Mungkin keluarganya menunggu di rumah, berharap sang suami dari seorang istri yang setia, ayah dari anak – anak yang soleh serta solehah, untuk pulang membawakan nafkah. Mungkin lagi mereka ketika menunggunya berharap – harap cemas seperti mereka menunggu pengumuman kelulusan masuk perguruan tinggi negeri. Aih, tidak ada maksud saya menghina, tapi mereka sepertinya tidak pernah merasakan ketegangan hal itu, kalau pun demikian ceritanya akan berbeda. Tapi seorang istri itu pasti tidak saja duduk manis nan manja dalam penantiannya. Anak – anaknya pula tak cerewet kepada ibunya ketika sang ayah lagi tiada, ada upaya yang masing – masing diupayakannnya. 

Mungkin hal ini berbeda dengan Trunodongso sang petani, seorang kakek penjual amplop di Bandung Raya, ataupun Saidjah yang dari Banten pergi ke tanah Betawi, atapun seorang kakek yang lewat depan runah dengan membawa kursi dan meja kayu yang hendak dijualnya. Tapi masing – masing dari mereka terus berusaha, berupaya dengan apa yang mereka bisa lakukan, dengan apa yang mereka bisa upayakan. 
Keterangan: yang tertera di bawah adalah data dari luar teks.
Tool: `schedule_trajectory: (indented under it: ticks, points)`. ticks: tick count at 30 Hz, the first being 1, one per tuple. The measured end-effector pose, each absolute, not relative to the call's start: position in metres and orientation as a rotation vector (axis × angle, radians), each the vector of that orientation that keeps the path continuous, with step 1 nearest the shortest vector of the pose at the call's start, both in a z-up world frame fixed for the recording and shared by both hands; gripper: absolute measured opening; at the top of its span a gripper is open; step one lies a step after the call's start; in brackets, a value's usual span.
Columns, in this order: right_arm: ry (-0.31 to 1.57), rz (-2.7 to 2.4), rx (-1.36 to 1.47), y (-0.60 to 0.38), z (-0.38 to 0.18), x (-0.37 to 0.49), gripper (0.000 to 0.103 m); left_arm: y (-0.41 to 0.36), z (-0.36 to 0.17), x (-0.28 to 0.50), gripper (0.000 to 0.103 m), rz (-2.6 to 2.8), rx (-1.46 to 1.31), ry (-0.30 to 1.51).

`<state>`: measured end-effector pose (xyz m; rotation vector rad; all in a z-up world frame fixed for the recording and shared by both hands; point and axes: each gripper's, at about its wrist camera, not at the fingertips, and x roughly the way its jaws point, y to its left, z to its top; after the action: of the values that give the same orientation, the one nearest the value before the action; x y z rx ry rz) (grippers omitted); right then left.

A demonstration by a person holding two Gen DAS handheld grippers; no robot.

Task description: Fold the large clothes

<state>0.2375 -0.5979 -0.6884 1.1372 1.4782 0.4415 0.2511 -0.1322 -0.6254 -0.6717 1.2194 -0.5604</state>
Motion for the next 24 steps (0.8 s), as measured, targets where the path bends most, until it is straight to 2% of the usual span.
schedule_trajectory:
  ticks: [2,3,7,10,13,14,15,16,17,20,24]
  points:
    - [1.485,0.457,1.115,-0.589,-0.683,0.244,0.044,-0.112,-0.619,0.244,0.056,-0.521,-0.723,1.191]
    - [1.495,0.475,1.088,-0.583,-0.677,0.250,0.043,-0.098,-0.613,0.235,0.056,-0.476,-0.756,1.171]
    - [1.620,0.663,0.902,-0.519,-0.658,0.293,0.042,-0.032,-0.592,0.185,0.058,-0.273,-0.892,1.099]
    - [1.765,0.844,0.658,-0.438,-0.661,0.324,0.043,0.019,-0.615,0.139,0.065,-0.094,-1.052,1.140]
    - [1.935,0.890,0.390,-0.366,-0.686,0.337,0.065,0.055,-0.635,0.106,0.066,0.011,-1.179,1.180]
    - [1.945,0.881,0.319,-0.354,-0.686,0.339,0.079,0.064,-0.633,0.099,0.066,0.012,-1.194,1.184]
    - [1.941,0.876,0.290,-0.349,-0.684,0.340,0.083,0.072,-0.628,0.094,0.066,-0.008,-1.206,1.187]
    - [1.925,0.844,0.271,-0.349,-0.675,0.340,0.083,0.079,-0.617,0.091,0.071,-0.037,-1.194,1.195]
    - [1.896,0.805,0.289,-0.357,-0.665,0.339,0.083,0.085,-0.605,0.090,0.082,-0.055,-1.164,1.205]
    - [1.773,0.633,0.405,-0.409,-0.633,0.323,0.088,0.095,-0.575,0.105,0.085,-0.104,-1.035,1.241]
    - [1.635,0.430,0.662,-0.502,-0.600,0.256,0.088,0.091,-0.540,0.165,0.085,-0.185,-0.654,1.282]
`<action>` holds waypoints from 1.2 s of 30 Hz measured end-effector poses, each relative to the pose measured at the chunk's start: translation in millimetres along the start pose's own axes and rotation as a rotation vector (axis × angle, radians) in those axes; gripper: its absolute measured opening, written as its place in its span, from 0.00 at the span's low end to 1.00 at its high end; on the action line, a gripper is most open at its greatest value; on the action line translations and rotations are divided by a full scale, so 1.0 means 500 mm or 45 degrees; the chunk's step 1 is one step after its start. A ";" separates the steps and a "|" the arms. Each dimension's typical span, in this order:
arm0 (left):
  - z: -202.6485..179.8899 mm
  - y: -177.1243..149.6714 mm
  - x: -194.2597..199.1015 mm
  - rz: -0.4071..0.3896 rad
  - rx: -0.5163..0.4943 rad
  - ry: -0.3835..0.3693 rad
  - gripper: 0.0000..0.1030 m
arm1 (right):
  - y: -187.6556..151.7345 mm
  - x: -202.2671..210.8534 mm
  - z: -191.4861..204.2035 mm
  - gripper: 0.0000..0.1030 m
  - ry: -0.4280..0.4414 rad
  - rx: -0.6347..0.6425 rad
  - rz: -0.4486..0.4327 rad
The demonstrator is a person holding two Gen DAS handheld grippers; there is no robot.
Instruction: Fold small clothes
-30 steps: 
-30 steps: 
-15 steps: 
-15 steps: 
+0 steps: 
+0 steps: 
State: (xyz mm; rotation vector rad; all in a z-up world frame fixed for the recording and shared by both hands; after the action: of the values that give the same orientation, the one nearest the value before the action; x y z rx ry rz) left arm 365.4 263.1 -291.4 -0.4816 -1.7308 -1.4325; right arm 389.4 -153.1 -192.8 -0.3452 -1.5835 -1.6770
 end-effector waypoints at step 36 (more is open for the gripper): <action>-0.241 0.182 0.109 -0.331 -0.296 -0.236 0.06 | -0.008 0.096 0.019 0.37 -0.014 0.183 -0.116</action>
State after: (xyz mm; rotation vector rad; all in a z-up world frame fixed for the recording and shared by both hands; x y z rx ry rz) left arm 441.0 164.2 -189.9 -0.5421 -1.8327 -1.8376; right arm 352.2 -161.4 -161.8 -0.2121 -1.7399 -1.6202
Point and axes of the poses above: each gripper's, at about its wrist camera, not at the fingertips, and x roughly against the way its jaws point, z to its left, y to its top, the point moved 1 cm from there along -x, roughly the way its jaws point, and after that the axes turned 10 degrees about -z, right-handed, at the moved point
Hingga akhirnya di manapun mereka berada, akan kembali pada keluarga yang utuh penuh dengan kasih sayang, ketentaraman dan kenyaman dalam melaksanakan misi – misi dari Sang Pencipta, sederhana dan bersahaja. Karena kurasa saat ini bukan masa Anyer Panarukan, masa penjajahan, bukan pula jaman Gubenur Jenderal yang haus kuasa, bukan juga jaman ketidakadilan Tuan Besar Kuasa Administratur di tanah perkebunan.

Dia, bapak berusia senja yang hanya berusaha dan berupaya melalui pekerjaan borongan perbaikan jalan, dan bukan kerja paksa jaman penjajahan.